治療は、通常増殖がわずかであるため、早期に開始すると最も効果的です。 医師は治療の利点と欠点について説明し、治療が必要かどうかを判断するお手伝いをします。
合併症
伝染性軟属腫は一般に長期的な問題を起こさず、成長した痕も通常残りません。 しかし、治療によって皮膚に傷ができたり、二次感染を起こす人もいますが、これは抗生物質で治療できます。

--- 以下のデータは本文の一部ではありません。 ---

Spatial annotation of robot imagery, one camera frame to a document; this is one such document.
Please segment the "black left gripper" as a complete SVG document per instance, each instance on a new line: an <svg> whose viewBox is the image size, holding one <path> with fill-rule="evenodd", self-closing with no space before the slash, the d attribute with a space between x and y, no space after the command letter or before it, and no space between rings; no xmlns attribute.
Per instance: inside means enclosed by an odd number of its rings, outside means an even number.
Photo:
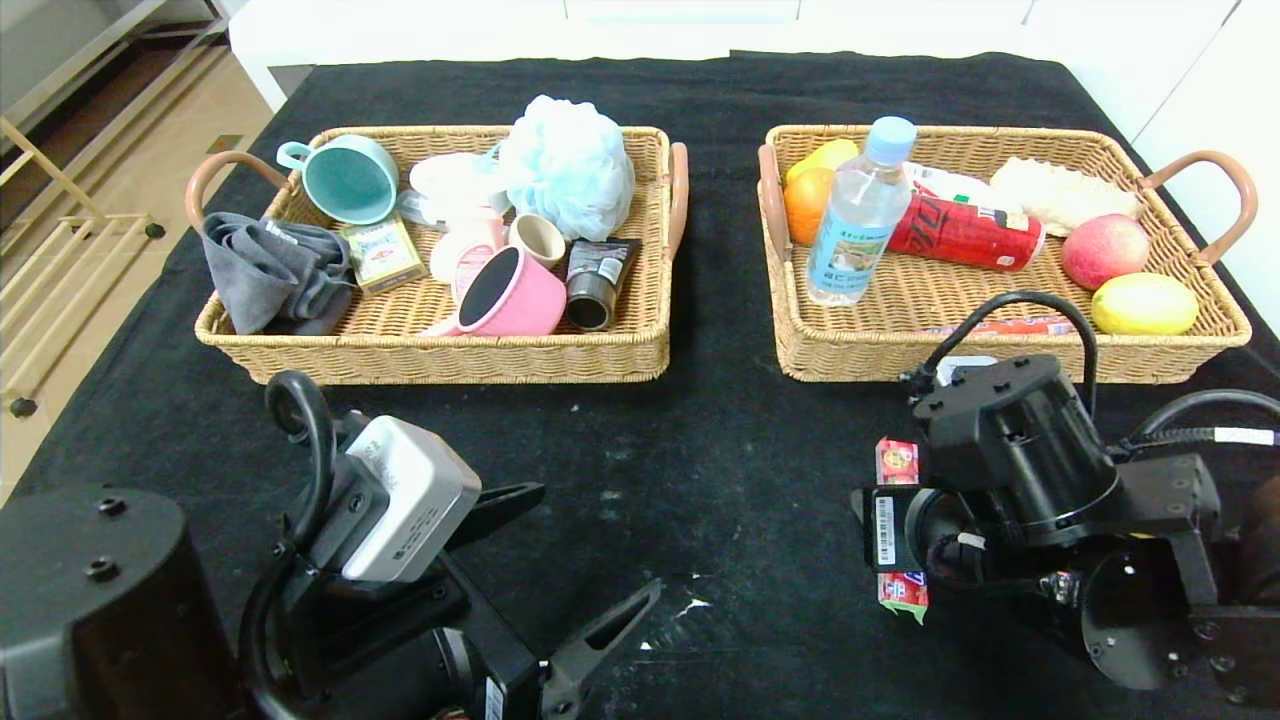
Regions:
<svg viewBox="0 0 1280 720"><path fill-rule="evenodd" d="M445 551L488 538L538 507L544 496L545 486L535 482L483 491ZM413 597L408 634L392 655L393 719L430 719L453 710L467 719L577 719L596 671L664 589L662 579L648 582L575 632L540 671L529 644L449 553L431 569L435 577Z"/></svg>

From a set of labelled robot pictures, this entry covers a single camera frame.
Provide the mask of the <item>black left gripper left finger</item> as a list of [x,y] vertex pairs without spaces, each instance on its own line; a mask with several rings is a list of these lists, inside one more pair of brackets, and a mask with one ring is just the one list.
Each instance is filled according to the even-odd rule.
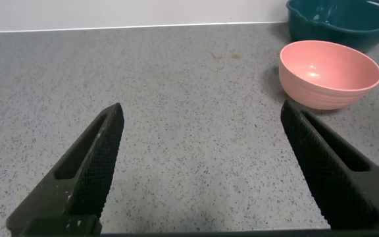
[[103,109],[6,220],[13,236],[98,236],[124,128]]

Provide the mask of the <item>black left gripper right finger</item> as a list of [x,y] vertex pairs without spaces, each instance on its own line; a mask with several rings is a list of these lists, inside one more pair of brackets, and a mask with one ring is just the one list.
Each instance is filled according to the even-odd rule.
[[379,229],[379,166],[296,102],[280,120],[307,185],[333,229]]

免疫力が低下している人は、より深刻な伝染性軟属腫にかかることがあります。 このような場合、特に顔面に多くの軟属腫が発生します。 この場合、軟属腫は大きくなり、見た目も変わり、治療も難しくなります。 このような場合、医師は免疫システムを強化するための薬剤を処方することがあります。
伝染性軟属腫の感染予防
伝染性軟属腫は伝染性があり、体の他の部位に広がることがあるので、感染者は以下の予防策に従うべきです:
- できものに触れたり、引っかいたり、こすらないこと
- 石鹸と水で頻繁に手を洗うこと
- 軟属腫のできものは、触らないこと。
- できている部分を清潔に保つ。
- 特に、水泳やレスリングのように、道具を共有したり、皮膚が接触したりする活動に参加する前に、衣類または防水包帯でそれぞれのできものを覆うようにする。
- 包帯は毎日または汚れてきたら変える。
- でこぼこがある部分を剃らないようにする。
- 乾燥したら保湿する。
ブツブツがなくなるまで、これらの予防策を守っていれば、伝染性軟属腫の子どもでも学校や保育園に行き、スポーツをしたり、他の子どもと遊んだりできます。
感染者と接触してまた伝染性軟属腫になることがありますが、まれです。
感染を防ぐために、子どもたちには以下のことを守らせましょう:
- 石鹸と水でよく手を洗う。
- タオルや衣類などの身の回りのものを共有しない。
- 水泳施設では、キックボードなどの水遊び道具を共有しない。
- 自分や他人の皮膚の隆起や水疱に触れたり掻いたりしない。